Work required: Output the whole listing exactly, with no pictures.

Supplied information:
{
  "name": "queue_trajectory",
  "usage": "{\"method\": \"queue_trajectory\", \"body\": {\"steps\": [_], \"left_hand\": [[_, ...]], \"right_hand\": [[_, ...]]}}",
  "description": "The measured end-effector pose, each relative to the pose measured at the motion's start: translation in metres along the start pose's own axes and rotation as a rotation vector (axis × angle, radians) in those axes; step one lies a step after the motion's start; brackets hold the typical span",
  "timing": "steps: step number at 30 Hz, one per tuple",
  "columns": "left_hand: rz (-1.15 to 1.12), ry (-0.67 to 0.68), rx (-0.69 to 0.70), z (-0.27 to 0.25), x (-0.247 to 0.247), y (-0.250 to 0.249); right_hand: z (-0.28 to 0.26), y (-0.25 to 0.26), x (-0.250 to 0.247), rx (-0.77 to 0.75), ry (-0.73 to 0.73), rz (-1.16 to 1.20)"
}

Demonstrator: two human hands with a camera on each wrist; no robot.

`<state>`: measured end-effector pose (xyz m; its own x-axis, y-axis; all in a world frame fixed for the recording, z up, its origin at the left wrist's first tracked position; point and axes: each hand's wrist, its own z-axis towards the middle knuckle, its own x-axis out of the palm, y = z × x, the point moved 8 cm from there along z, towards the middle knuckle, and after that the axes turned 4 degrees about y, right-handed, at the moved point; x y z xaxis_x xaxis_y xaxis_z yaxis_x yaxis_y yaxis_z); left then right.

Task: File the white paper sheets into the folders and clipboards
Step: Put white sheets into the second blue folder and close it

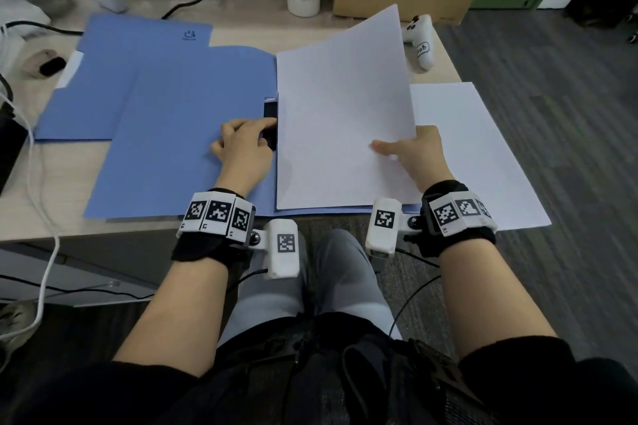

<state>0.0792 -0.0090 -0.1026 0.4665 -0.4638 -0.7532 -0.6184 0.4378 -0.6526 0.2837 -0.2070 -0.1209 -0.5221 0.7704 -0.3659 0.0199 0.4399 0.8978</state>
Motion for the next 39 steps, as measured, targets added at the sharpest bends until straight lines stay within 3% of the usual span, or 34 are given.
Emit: {"method": "queue_trajectory", "body": {"steps": [11, 15, 22, 30, 33, 36, 39], "left_hand": [[-0.031, 0.041, 0.014, 0.004, 0.011, 0.013], [0.059, 0.081, 0.087, 0.001, 0.013, 0.005], [0.297, 0.132, 0.129, 0.0, 0.021, -0.004], [0.407, 0.188, 0.153, 0.0, 0.025, -0.007], [0.403, 0.193, 0.159, 0.001, 0.025, -0.009], [0.39, 0.205, 0.191, 0.0, 0.023, -0.012], [0.374, 0.217, 0.22, -0.003, 0.015, -0.013]], "right_hand": [[-0.002, 0.002, 0.003, -0.026, 0.027, -0.106], [-0.004, 0.005, 0.002, -0.051, 0.026, -0.141], [-0.016, 0.021, 0.004, -0.072, -0.038, -0.409], [-0.027, 0.05, 0.018, -0.189, -0.11, -0.673], [-0.034, 0.064, 0.047, -0.357, -0.002, -0.563], [-0.054, 0.074, 0.092, -0.433, 0.285, -0.344], [-0.074, 0.082, 0.13, -0.476, 0.454, -0.438]]}}
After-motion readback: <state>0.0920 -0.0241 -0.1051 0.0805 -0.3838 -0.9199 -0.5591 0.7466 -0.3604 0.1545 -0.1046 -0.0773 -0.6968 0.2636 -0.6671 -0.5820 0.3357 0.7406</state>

Response:
{
  "name": "queue_trajectory",
  "usage": "{\"method\": \"queue_trajectory\", \"body\": {\"steps\": [_], \"left_hand\": [[_, ...]], \"right_hand\": [[_, ...]]}}",
  "description": "The measured end-effector pose, each relative to the pose measured at the motion's start: translation in metres along the start pose's own axes and rotation as a rotation vector (axis × angle, radians) in those axes; step one lies a step after the motion's start; brackets hold the typical span",
  "timing": "steps: step number at 30 Hz, one per tuple",
  "columns": "left_hand: rz (-1.15 to 1.12), ry (-0.67 to 0.68), rx (-0.69 to 0.70), z (-0.27 to 0.25), x (-0.247 to 0.247), y (-0.250 to 0.249); right_hand: z (-0.28 to 0.26), y (-0.25 to 0.26), x (-0.250 to 0.247), rx (-0.77 to 0.75), ry (-0.73 to 0.73), rz (-1.16 to 1.20)"
}

Demonstrator: two human hands with a camera on each wrist; no robot.

`<state>`: measured end-effector pose (xyz m; its own x-axis, y-axis; all in a world frame fixed for the recording, z up, its origin at the left wrist's first tracked position; point and axes: each hand's wrist, its own z-axis towards the middle knuckle, its own x-axis out of the palm, y = z × x, the point moved 8 cm from there along z, towards the middle knuckle, and after that the axes turned 4 degrees about y, right-handed, at the moved point; x y z xaxis_x xaxis_y xaxis_z yaxis_x yaxis_y yaxis_z); left then right.

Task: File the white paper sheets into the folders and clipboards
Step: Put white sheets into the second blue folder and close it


<state>0.0792 -0.0090 -0.1026 0.4665 -0.4638 -0.7532 -0.6184 0.4378 -0.6526 0.2837 -0.2070 -0.1209 -0.5221 0.7704 -0.3659 0.0199 0.4399 0.8978</state>
Motion for the next 39 steps, as measured, targets added at the sharpest bends until straight lines stay within 3% of the usual span, or 34 are given.
Emit: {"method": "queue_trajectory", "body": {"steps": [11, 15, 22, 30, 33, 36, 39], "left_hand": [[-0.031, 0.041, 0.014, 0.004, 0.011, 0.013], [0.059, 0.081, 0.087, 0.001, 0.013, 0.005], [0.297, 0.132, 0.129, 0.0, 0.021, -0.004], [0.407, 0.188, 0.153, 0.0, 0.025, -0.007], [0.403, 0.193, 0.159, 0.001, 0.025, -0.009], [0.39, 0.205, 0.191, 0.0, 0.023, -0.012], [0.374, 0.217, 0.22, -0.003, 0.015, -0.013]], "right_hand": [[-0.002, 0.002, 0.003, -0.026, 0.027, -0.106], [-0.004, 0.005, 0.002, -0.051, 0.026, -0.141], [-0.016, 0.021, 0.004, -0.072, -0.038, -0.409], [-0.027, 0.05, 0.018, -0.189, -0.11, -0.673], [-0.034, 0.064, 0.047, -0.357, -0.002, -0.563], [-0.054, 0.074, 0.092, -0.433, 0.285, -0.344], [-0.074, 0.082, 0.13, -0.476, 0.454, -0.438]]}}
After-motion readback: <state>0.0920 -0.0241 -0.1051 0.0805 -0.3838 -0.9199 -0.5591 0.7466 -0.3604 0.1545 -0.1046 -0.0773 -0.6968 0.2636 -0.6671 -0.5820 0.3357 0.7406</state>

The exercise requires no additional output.